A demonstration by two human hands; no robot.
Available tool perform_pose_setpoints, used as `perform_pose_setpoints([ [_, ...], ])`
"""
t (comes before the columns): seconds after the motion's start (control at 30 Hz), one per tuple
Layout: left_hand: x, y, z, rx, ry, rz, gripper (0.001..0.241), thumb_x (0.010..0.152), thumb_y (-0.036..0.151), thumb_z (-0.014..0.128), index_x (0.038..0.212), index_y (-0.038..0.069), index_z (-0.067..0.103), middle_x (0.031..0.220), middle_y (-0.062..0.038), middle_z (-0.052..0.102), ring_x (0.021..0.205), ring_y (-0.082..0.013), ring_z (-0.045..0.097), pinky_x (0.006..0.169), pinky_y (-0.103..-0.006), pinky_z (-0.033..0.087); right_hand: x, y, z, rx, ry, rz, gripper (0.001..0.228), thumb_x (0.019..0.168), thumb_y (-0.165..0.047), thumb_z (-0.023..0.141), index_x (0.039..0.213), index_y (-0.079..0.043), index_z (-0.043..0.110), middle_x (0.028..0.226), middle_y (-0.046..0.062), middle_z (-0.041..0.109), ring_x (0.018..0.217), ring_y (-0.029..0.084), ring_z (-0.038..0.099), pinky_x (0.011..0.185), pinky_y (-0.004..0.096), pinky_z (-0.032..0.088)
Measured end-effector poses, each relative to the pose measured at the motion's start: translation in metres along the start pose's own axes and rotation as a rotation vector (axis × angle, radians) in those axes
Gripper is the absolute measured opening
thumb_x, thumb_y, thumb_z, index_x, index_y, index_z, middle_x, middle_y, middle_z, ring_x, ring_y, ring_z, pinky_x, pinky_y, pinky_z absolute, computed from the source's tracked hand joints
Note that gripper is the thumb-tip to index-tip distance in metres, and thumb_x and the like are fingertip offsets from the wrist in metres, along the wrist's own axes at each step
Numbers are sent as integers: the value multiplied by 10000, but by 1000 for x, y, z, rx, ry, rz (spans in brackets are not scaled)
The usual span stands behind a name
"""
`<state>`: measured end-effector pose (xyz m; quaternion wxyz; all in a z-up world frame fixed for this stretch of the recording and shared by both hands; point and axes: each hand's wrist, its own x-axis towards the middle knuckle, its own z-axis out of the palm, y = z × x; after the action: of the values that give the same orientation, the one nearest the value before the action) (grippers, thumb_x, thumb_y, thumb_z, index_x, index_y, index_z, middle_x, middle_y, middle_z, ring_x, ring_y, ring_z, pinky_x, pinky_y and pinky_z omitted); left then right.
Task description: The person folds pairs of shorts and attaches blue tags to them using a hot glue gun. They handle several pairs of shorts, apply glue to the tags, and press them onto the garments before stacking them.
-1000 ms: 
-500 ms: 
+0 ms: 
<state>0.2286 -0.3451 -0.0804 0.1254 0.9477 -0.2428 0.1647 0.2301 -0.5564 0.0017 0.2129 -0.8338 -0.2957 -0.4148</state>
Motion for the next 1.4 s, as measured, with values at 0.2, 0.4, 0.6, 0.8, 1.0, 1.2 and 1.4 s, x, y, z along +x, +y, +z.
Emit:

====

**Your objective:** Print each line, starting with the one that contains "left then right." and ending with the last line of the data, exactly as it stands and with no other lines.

**Task result:**
`<state>`: measured end-effector pose (xyz m; quaternion wxyz; all in a z-up world frame fixed for this stretch of the recording and shared by both hands; point and axes: each hand's wrist, its own x-axis towards the middle knuckle, its own z-axis out of the palm, y = z × x; after the action: of the values that give the same orientation, the one nearest the value before the action) (grippers, thumb_x, thumb_y, thumb_z, index_x, index_y, index_z, middle_x, middle_y, middle_z, ring_x, ring_y, ring_z, pinky_x, pinky_y and pinky_z omitted); left then right.
Task description: The person folds pairs of shorts and attaches blue tags to them using a hot glue gun. They handle several pairs of shorts, apply glue to the tags, and press them onto the garments before stacking them.
-1000 ms: 
-500 ms: 
+0 ms: 
<state>0.2286 -0.3451 -0.0804 0.1254 0.9477 -0.2428 0.1647 0.2301 -0.5564 0.0017 0.2129 -0.8338 -0.2957 -0.4148</state>
Motion for the next 1.4 s, as measured, with values at 0.2, 0.4, 0.6, 0.8, 1.0, 1.2 and 1.4 s, x, y, z along +x, +y, +z.
Emit:

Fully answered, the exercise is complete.